Want to know how Washington works? Here’s an example from Senate Minority Leader Mitch McConnell (via CNN):
His team built a fundraising strategy around that strength in the run-up to the last two elections. They invited Republican lobbyists to dinner with McConnell in a private room at Carmine’s, a family-style Italian restaurant in downtown Washington, with no apparent price of admission. But after spaghetti and meatballs, McConnell thanked everyone for coming, told them he needed them to contribute the maximum allowable in personal money ($30,800 in 2012) to the National Republican Senatorial Committee, and then sat back and waited. What followed was a long, pained silence, one of McConnell’s preferred negotiating tools. Then, one after another, attendees acquiesced. Organizers called these “the sandbag dinners.”
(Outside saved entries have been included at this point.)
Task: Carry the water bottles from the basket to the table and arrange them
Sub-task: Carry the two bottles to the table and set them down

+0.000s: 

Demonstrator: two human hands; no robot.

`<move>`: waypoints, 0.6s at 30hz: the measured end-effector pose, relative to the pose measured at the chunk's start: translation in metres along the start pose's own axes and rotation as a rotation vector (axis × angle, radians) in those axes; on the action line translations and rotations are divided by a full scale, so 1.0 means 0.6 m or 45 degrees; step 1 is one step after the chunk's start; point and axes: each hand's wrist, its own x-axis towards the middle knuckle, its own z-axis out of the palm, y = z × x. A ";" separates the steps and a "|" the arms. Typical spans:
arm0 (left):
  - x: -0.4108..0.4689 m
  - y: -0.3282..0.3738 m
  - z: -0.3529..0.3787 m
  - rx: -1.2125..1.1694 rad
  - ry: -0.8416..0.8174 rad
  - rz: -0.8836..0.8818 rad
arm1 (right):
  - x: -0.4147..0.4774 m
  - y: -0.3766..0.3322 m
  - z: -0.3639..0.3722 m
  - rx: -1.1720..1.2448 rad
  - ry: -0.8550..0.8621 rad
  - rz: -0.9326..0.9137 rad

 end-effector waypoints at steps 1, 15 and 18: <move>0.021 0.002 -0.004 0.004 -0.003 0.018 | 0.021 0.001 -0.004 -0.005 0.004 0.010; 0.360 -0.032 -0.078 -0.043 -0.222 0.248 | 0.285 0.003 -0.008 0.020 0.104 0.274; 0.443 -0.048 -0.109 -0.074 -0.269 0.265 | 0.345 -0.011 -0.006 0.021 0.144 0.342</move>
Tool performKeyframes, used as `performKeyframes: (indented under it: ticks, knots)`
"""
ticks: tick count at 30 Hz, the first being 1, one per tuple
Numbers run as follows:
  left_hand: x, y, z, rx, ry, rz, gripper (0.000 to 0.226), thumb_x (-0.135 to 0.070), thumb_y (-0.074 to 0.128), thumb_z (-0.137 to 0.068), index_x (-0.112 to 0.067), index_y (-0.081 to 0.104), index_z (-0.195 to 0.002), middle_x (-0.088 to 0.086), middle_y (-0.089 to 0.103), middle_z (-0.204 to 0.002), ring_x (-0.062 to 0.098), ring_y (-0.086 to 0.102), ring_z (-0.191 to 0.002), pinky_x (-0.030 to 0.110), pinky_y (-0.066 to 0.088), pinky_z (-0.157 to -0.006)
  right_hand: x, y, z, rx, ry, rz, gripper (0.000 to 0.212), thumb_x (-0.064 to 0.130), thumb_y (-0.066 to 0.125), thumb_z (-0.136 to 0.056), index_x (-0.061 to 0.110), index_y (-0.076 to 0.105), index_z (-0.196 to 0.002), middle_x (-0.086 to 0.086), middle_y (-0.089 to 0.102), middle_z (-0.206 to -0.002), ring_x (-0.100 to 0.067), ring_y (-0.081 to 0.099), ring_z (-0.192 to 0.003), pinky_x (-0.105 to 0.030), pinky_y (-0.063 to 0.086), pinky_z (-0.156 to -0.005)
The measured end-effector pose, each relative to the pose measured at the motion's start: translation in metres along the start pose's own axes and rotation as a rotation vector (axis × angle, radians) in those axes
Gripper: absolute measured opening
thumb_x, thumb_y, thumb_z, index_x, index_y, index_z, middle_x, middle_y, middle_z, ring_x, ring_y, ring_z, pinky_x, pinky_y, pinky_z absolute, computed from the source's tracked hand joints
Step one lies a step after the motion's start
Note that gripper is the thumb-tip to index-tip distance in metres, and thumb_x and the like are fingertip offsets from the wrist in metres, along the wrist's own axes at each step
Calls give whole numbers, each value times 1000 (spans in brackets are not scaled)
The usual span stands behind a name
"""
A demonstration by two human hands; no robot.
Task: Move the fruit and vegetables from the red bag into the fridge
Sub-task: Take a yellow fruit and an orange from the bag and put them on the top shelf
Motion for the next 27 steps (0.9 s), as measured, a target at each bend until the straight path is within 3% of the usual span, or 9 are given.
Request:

“NASCAR drivers wear the corporate logos of their sponsors on their suits. The justices who sided with plutocracy ought to wear sponsorship logos on their robes, too.”— Katrina vanden Heuvel, in the Washington Post.
"Over time, a political system that gives the wealthy more power is a political system that is going to do more to protect the interests of the wealthy. It’s the Doom Loop of Oligarchy, and we’re seeing it daily."
"Spending large sums of money in connection with elections, but not in connection with an effort to control the exercise of an officeholder’s duties, does not give rise to quid pro quo corruption,” and other ridiculous quotes from the Supreme Court’s recent decision in McCutcheon v. FEC
“We’re small folks and we’ll never attend black-tie, thousand-dollar-a-plate fund-raising galas in Manhattan, but we demand justice. We, the people, demand justice.”— A man in West Virginia, questioning Sen. Joe Manchin’s efforts to hold accountable Freedom Industries for the chemical leak that left 300,000 people without tap water earlier this year. It’s a must-read story on power and influence in state politics.
“Look at whoever is most powerful in Congress right now — and you magnify their power. Think back to the Robber Baron age — there were no restrictions; it was just kind of a free-for-all. That’s where we’re heading.”— Sunlight Foundation’s Lisa Rosenberg on the Supreme Court and money in politics (Los Angeles Times)
"Mr. Adelson’s effort officially kicked off on Wednesday, when lawmakers, including a senator, Lindsey Graham of South Carolina, who has accepted tens of thousands of dollars in donations from the businessman and his family, introduced legislation originally drafted with Mr. Adelson’s lobbyist.”
“I hope it’s not working. Because if you go back to 1933, with different words, this is what Hitler was saying in Germany. You don’t survive as a society if you encourage and thrive on envy or jealousy.”— Top GOP donor Ken Langone, making an outrageous claim about those criticizing the wealthy and wanting them to pay higher taxes. (Politico)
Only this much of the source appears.